3. Conservatism Defined.

The conversation turned to the subprime mortgage crisis. He didn't downplay it, but he thought it reflected a certain media bias that everyone talked about the people who were losing their homes but no one wanted to talk about the people who were losing their jobs as subprime lenders went under. Their stories needed to be told, he urged, because, as he understood it, they had been compelled by the government to offer subprime mortgages to people who had been denied standard mortgages due to low income or other factors.

"What do you think is the moral of the story?" I asked.

"The moral is that you can't legislate fairness and equality," Mr. Right answered, "If you try, you only make things worse for everybody."

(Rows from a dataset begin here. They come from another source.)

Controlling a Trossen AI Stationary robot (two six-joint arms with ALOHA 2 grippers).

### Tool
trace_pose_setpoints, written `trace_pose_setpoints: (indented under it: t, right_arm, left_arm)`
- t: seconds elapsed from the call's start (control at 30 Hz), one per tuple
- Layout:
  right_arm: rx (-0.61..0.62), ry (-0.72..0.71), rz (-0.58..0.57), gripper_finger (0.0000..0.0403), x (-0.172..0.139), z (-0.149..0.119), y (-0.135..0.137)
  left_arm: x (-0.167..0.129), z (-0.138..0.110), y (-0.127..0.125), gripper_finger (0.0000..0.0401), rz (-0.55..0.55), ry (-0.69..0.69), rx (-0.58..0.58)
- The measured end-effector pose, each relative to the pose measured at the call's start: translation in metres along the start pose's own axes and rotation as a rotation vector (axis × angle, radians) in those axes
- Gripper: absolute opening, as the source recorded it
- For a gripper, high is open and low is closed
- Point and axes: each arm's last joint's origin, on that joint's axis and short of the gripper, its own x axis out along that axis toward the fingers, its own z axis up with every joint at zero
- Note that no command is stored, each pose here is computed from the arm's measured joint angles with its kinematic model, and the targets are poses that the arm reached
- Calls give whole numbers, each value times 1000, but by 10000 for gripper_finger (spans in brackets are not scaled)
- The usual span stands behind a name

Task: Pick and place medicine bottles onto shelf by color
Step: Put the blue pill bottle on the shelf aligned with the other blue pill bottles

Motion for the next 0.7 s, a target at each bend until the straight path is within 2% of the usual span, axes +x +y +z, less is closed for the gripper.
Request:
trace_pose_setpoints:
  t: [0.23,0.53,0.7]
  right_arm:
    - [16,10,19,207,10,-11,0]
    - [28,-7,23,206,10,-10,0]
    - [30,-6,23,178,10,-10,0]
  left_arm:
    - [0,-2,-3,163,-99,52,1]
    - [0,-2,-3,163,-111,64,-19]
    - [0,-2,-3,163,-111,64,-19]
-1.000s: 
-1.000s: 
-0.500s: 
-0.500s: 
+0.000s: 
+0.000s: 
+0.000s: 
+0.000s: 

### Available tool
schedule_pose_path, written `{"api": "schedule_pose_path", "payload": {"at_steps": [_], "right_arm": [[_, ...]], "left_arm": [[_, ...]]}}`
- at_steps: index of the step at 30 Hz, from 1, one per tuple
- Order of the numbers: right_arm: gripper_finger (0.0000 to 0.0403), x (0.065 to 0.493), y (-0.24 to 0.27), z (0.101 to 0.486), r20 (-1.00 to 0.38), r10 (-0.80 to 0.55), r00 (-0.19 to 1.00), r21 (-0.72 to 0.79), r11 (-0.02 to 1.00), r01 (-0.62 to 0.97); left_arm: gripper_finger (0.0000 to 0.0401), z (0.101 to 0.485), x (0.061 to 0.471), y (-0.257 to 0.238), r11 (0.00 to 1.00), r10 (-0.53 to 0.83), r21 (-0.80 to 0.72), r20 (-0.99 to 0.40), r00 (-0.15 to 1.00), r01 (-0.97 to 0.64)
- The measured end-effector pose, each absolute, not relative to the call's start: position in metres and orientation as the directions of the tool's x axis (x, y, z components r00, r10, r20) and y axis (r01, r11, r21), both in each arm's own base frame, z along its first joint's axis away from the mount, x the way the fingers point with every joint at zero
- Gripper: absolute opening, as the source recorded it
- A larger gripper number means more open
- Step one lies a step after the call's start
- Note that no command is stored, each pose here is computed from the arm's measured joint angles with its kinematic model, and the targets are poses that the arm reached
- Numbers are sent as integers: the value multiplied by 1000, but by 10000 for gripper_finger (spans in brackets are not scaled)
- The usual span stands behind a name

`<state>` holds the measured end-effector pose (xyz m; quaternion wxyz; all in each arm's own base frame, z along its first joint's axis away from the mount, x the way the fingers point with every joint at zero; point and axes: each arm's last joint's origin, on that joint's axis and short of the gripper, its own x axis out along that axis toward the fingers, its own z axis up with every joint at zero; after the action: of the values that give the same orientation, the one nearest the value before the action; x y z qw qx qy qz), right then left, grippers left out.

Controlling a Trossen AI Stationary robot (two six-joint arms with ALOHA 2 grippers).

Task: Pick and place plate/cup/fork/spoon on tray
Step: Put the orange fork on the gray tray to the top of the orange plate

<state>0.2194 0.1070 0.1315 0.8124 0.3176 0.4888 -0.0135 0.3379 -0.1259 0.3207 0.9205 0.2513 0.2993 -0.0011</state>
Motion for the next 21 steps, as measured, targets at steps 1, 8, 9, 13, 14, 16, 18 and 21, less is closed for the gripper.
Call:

Earlier in our chat, he had tried to convince me that opposition to taxes was a sine qua non of conservatism. I had countered that there was no automatic hostility to taxation in philosophical conservatism, and that free-market capitalism itself would not have been considered conservative 200 years ago. His answer to that was to say that now it was conservative because conservatives themselves had discovered that individual liberty matters more than anything else, except maybe for traditional morality. But now, as I had to get ready to catch a bus for home, Mr. Right had tapped into authentic conservative philosophy: you can't legislate fairness. Whether that's a pretty sight or not is up to each of you.

1 comment:

Anonymous said...

I disagree. You most certainly can legislate fairness. The real question should be "Why should fairness need to be legislated?" The obvious answer is that (some) human beings, when left to their own devices, do not play fairly. They do whatever they feel it takes for them to come out on top.